Introduction:

More than the twenty percent of ovarian cancers are hereditary, and most have BRCA mutations. The 30% of Mexican patients with the BRCA1 mutation have the BRCA1 gene exon 9-12del deletion founder mutation (BRCA1 ex9-12del). BRCA-mutated tumors are more sensitive to PARP inhibitors such as olaparib.

Objective:

To show the clinical experience on the use of olaparib at Instituto Nacional de Cancerología in Mexico.

Method:

Ovarian cancer patients treated with olaparib from November 2016 to December 2018 were studied, and their characteristics, clinical response, progression-free survival (PFS) and toxicities were described.

Results:

Nineteen patients were assessed, with BRCA1 mutation being found in 78.9%, out of which 21.1% were carriers of the ex9-12del founder mutation.
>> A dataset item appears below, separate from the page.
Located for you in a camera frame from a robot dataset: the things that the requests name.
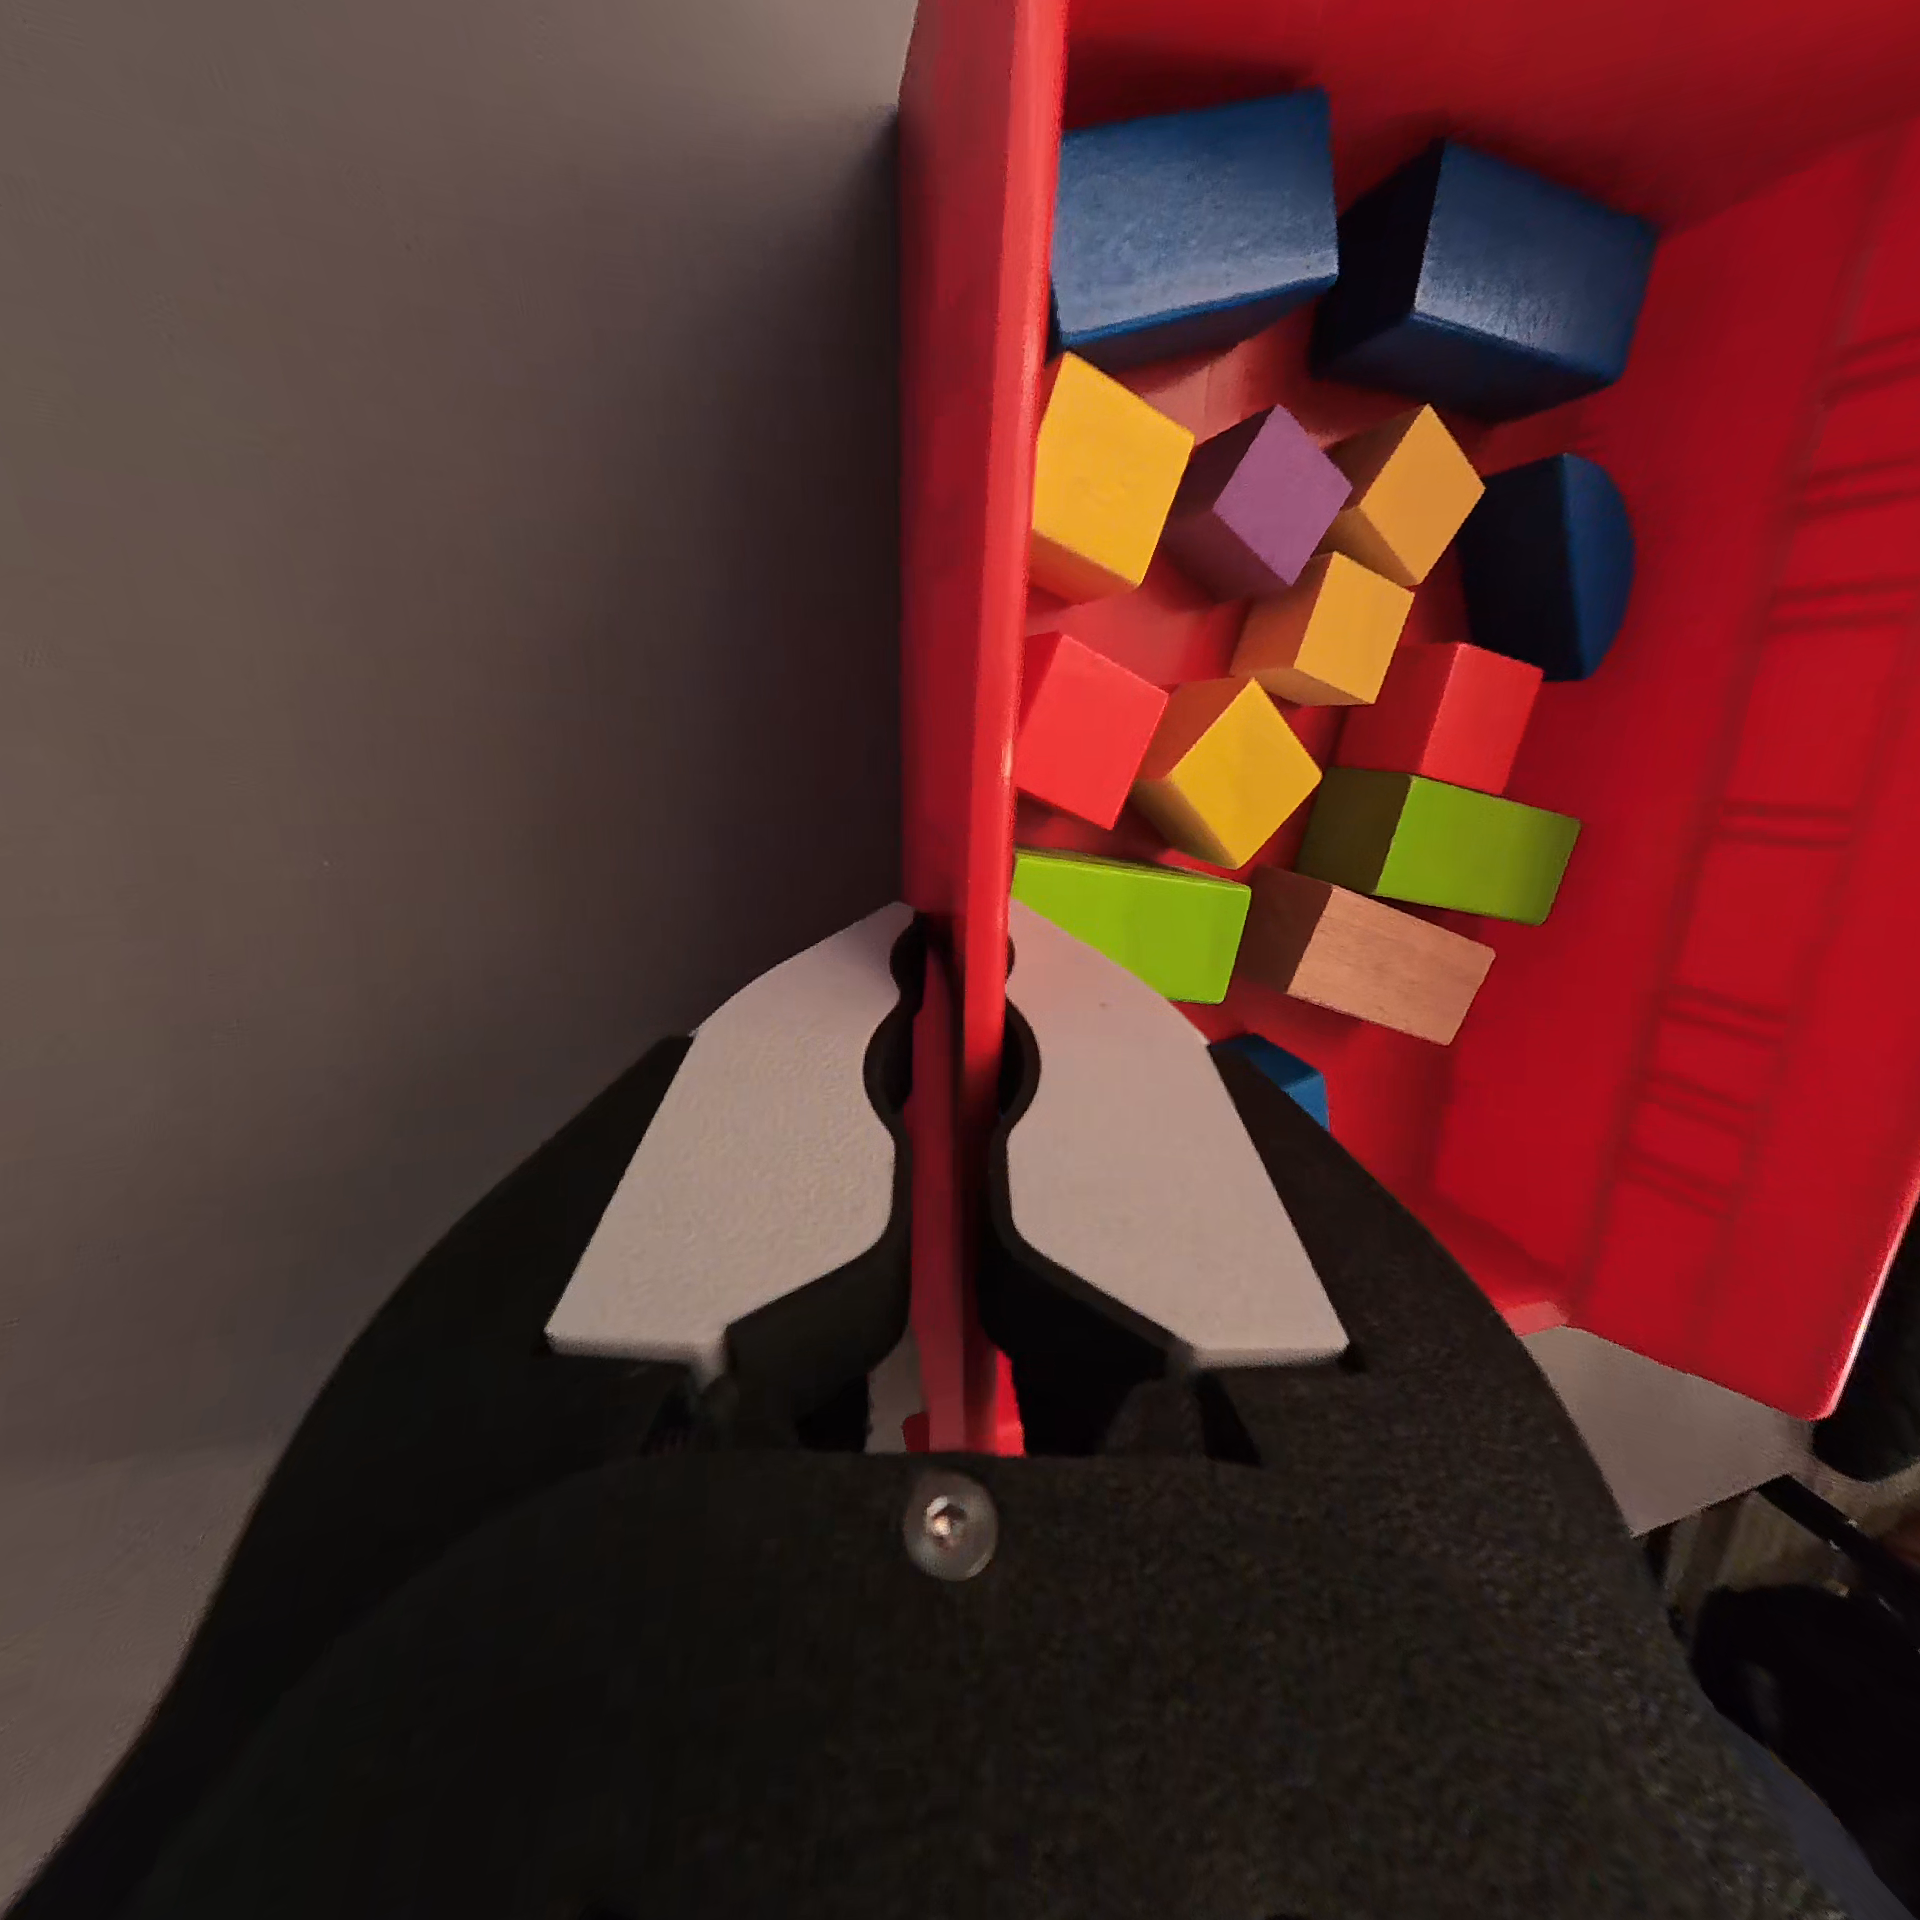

The median of PFS was 12 months; for patients treated on second and third line it was > 15 months, and for those treated with a fourth and subsequent line it was 8.3 months. Patients with the founder mutation had better results. Toxicities were like those reported in previous studies.

Conclusions:

Olaparib offers greater PFS benefit as maintenance therapy after a first and second relapse. Patients with founder mutation have had sustained PFS.